When London-based Atlantis Investment Management launched a fund in medium-sized Chinese companies last March, the fund's size was a modest $15 million. Eleven months later, the stocks in its portfolio have doubled and the inflow of new money from eager investors has swelled its value to $116 million. "Europeans want to get exposure to what's happen-ing in China," says James Alexander, Atlantis' head of marketing. While the big jump in prices has made some investors wary, he says "there's still plenty
of demand."
That may be the understatement of the year. Chinese stocks, particularly initial public offerings (IPOs), are the hottest investment of the moment. The index for "H shares," as the Hong Kong-listed stocks of mainland Chinese firms are called, spiked 152% in 2003. After three years of indifference to stocks during a bad bear market, many ordinary Hong Kongers are now giddy over just about any new offering with the word China attached to it, hoping to cash in by flipping shares within hours or days of buying them. The enthusiasm isn't just local: a lot of the interest is coming from Europe. More than half of the 89 Chinese stock funds easily available to European investors rose by at least 50% last year, and 19 were up more than 75%, according to the fund rating company Lipper. While nobody tracks how much new European money is flowing into these funds, all of them report strong demand.
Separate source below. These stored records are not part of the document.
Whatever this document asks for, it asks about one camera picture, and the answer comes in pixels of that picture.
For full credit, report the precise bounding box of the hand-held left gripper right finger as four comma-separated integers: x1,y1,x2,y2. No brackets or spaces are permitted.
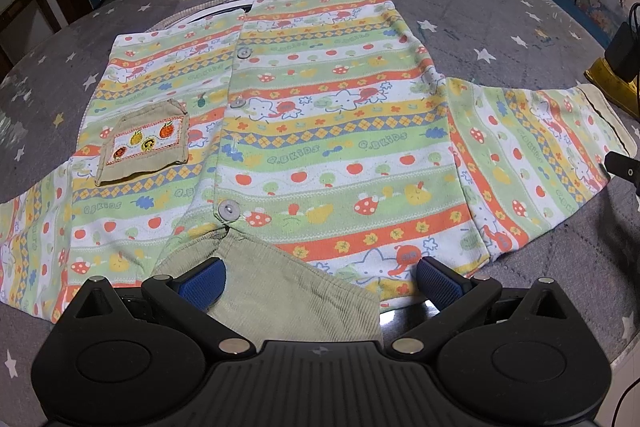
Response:
387,257,586,358

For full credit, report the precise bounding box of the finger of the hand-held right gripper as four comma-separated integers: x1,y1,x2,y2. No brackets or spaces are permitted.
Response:
602,151,640,198

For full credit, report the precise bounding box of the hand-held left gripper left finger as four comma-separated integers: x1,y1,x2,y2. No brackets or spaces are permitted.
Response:
62,257,256,358

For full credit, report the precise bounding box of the striped fruit-print child's shirt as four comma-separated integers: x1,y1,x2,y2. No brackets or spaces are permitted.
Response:
0,0,631,343

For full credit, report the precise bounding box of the gold metallic base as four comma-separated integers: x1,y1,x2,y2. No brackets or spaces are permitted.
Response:
584,56,640,114

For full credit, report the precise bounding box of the black clamp device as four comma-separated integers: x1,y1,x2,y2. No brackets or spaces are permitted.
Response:
604,21,640,82

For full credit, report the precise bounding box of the black cable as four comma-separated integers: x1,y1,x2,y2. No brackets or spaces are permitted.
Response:
619,354,640,414

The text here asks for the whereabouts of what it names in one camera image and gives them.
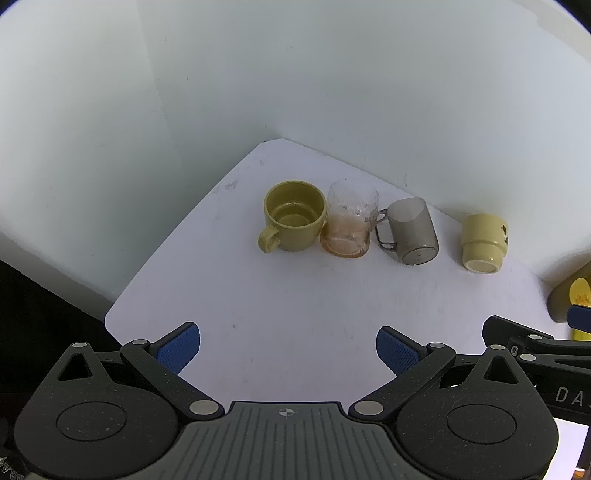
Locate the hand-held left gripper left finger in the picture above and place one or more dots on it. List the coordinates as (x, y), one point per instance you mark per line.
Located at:
(181, 347)

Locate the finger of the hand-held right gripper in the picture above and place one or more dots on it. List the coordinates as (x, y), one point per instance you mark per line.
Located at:
(580, 318)
(512, 333)

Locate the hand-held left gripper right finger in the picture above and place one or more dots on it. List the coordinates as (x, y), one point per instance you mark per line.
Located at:
(396, 349)

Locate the pale yellow printed cup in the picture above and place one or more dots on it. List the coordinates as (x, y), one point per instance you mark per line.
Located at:
(484, 240)

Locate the clear glass cup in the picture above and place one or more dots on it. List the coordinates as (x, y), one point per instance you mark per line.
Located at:
(349, 221)

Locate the olive green cup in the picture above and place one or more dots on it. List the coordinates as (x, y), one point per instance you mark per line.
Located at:
(295, 221)

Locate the grey translucent mug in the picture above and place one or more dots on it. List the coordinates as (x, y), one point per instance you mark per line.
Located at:
(413, 230)

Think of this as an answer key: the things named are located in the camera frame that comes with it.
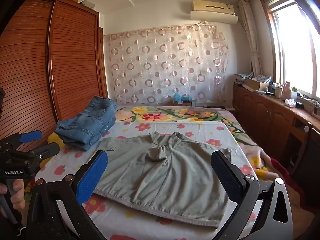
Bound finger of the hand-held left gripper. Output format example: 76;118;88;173
0;130;43;153
15;142;60;166

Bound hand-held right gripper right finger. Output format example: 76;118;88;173
211;151;293;240

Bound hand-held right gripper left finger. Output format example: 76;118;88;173
26;151;108;240

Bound grey-green pants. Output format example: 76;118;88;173
94;131;232;229

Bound person's left forearm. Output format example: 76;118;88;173
0;211;28;240

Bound person's left hand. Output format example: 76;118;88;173
0;179;26;214

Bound folded blue jeans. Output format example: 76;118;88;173
54;95;118;152

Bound flower-print white bed sheet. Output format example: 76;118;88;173
24;121;258;240

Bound wooden sideboard cabinet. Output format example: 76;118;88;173
233;81;320;205

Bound wooden slatted wardrobe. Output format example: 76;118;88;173
0;0;109;155

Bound blue plastic item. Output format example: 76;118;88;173
172;93;192;103

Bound open cardboard box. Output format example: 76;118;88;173
246;77;269;91

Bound patterned cloth bundle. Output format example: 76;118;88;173
254;74;273;84

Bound pink bottle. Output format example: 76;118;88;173
282;81;292;99

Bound circle-pattern sheer curtain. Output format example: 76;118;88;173
103;24;230;106

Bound beige window drape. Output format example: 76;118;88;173
237;0;263;76

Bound window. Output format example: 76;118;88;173
259;0;320;96

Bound white air conditioner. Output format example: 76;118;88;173
190;0;239;25

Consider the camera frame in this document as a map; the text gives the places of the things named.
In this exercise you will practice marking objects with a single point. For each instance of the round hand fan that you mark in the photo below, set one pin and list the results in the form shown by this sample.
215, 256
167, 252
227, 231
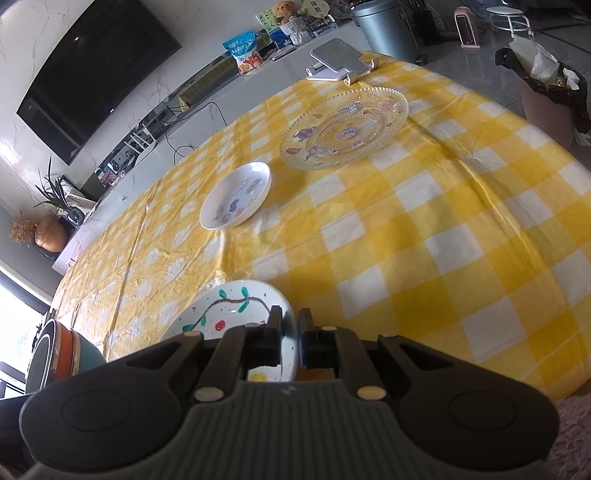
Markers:
316, 6

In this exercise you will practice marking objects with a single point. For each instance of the white round stool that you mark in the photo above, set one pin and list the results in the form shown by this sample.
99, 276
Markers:
508, 14

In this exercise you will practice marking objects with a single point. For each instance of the dried flowers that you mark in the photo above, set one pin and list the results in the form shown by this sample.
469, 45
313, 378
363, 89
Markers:
22, 228

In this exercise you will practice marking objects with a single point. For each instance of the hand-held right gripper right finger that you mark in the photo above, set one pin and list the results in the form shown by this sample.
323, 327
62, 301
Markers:
305, 332

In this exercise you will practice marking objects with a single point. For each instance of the white fruit-print plate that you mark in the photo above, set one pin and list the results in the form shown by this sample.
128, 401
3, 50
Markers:
231, 311

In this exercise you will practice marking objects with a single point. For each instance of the waste bin with black bag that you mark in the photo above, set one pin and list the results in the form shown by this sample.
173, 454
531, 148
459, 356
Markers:
545, 106

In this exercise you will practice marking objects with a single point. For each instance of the black television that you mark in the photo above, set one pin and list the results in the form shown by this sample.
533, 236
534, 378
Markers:
92, 78

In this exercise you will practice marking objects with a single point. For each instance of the small white cartoon plate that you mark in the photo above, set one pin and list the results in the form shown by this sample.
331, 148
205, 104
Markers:
235, 198

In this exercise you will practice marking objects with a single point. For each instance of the clear glass patterned plate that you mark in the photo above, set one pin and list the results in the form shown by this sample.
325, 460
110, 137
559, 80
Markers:
341, 131

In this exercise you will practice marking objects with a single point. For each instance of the white router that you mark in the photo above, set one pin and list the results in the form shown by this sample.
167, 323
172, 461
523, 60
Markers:
143, 138

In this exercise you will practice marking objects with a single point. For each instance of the blue steel-lined bowl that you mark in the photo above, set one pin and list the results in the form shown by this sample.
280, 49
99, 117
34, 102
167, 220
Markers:
90, 362

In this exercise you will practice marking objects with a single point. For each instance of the smartphone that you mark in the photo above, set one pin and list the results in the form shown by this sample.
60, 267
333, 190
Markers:
334, 54

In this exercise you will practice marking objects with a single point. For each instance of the teddy bear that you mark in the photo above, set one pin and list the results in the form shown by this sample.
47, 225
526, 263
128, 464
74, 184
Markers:
284, 13

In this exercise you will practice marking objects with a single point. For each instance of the pink space heater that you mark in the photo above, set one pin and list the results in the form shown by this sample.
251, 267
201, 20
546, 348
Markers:
468, 27

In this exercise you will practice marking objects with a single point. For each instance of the orange steel-lined bowl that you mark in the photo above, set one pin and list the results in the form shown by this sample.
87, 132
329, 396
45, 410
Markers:
64, 350

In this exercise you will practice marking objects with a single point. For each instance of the grey trash can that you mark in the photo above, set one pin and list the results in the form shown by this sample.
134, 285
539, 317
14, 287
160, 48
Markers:
388, 27

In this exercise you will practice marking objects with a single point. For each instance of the brown round vase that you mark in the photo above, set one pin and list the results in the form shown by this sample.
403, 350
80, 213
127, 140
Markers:
51, 235

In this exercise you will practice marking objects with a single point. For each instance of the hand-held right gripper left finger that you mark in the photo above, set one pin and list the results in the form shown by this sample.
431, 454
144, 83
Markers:
275, 325

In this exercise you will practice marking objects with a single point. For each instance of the plant in blue vase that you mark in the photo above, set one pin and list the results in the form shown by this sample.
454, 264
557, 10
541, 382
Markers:
69, 207

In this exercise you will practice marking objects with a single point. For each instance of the blue snack bag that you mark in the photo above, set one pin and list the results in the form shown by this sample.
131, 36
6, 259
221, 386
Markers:
244, 53

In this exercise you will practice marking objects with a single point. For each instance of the yellow checkered tablecloth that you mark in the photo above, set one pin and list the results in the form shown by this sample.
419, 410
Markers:
415, 230

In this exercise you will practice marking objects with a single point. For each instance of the purple rug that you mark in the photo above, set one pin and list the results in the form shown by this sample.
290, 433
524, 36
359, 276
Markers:
575, 438

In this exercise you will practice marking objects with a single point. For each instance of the white phone stand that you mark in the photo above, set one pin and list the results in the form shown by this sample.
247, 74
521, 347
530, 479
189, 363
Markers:
323, 74

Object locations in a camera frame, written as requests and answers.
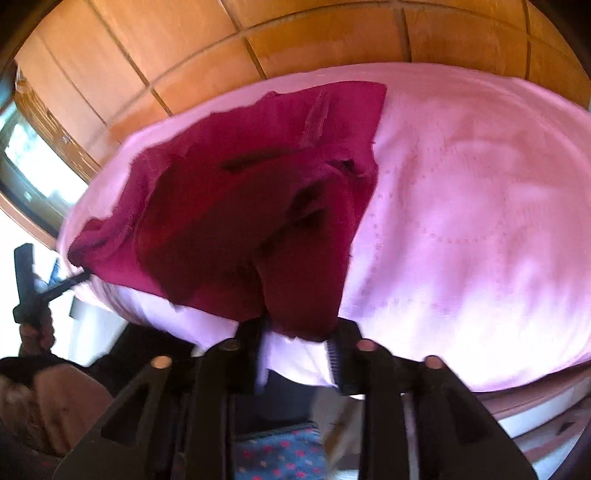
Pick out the person's left hand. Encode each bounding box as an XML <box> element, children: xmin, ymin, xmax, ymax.
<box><xmin>18</xmin><ymin>318</ymin><xmax>57</xmax><ymax>357</ymax></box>

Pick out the wooden wardrobe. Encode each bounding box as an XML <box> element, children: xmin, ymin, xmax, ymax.
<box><xmin>14</xmin><ymin>0</ymin><xmax>581</xmax><ymax>171</ymax></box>

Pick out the wooden bed frame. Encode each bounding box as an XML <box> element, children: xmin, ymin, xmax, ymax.
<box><xmin>475</xmin><ymin>364</ymin><xmax>591</xmax><ymax>418</ymax></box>

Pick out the pink bedspread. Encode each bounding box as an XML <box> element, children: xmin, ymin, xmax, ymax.
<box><xmin>56</xmin><ymin>61</ymin><xmax>591</xmax><ymax>393</ymax></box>

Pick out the glass window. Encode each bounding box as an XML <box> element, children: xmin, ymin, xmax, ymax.
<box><xmin>4</xmin><ymin>111</ymin><xmax>70</xmax><ymax>204</ymax></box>

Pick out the maroon garment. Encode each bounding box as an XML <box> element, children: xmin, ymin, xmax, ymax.
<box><xmin>68</xmin><ymin>80</ymin><xmax>389</xmax><ymax>343</ymax></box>

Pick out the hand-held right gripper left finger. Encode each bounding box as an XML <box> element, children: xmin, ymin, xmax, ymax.
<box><xmin>53</xmin><ymin>318</ymin><xmax>273</xmax><ymax>480</ymax></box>

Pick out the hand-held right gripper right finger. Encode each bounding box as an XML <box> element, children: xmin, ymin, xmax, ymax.
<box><xmin>330</xmin><ymin>319</ymin><xmax>539</xmax><ymax>480</ymax></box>

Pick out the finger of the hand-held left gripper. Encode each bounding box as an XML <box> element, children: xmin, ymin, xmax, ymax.
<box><xmin>45</xmin><ymin>271</ymin><xmax>92</xmax><ymax>298</ymax></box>

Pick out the blue dotted clothing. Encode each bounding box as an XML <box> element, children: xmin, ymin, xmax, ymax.
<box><xmin>233</xmin><ymin>422</ymin><xmax>335</xmax><ymax>480</ymax></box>

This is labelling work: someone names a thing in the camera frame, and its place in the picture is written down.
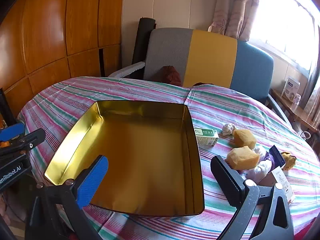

Now that investors are back, Chinese companies are rushing to raise cash. This year will bring a bevy of highly anticipated IPOs, including Ping An Insurance, one of China's largest insurers, telecom company China Netcom Corp. and possibly China Construction Bank, one of the mainland's four largest banks. Accounting firm PricewaterhouseCoopers estimates that Chinese companies will raise $10 billion in IPOs in Hong Kong this year; about 50% more than in 2003.
The big question, of course, is whether the current boom will last, or whether Chinese stocks will simply prove to be the next bubble waiting to pop. Already, there are some ominous signs of irrational exuberance. For example, a firm called China Green Holdings, which began trading for the first time on Jan. 13, became the most popular IPO in Hong Kong history, with retail investors placing $4 billion worth of orders or enough to buy 1,604 times more shares than the company had undertaken to sell. One investor was May Wong, a 50-year-old garment importer-exporter in Hong Kong. On the opening day of trading, she and about a dozen other investors gathered at a branch of brokerage KGI Asia in the city's North Point district shortly before 10 a.m. Within minutes of the starting bell, China Green shares had climbed 56%.
Wong quickly sold her holding of 3,000 shares for a gain of about $250 small change, sure, but not a bad return in less than 30 minutes. "It's like a gift," she said gleefully.
While investors behaved as if the company is destined to be a global titan, China Green which grows cabbages and other produce and sells packaged vegetables is still tiny. It has about 150 employees and reported just $31 million in revenues and $14 million in profits in its last fiscal year. Other signs of overheating: shares of China Life Insurance, the country's largest insurer, are up 56% since their Dec. 18 debut, while gold-mining company Fujian Zijin Mining Industry saw its stock price surge 73% in its first day of trading, Dec. 23.
In the short term, such suspension of disbelief can be highly profitable, but it can also be an excellent way of losing money fast. "Some of the investors will ultimately be burned," says Joseph Lau, a director at Tai Fook Asset Management.
Optimists point to China's bottomless labor pool and insatiable demand as evidence that this may not be a bubble at all; the Chinese economy is growing exponentially as a new middle class takes shape, they argue, and that should continue to drive stocks higher. Most of the companies going public are solid operations with proven track records, state backing and large market shares in well-understood industries not Internet start-ups. The dotcoms "were selling a concept, but most of the companies listing in Hong Kong have a profit," says Kenny Tang, associate director of Tung Tai Securities.
Still, some international investors are growing cautious. "Some type of midcycle correction wouldn't be unexpected," says Alexander of Atlantis Investment. Yang Liu, who manages the Atlantis fund, warns that investors should stick to IPOs of big, stable companies that have solid earnings growth. "You have to be sure you know about the company and have done your homework," she says. In a sign of the dangers of investing in China, state auditors revealed in late January that they had found accounting irregularities at China Life, though the firm says that they occurred in 2002 at a predecessor company to the insurer, which underwent a reorganization last year. Still, says Alexander, "China has come a long way in five years. It's a much safer place to invest now." For the moment, at least, Hong Kongers and a growing number of Europeans appear to believe him.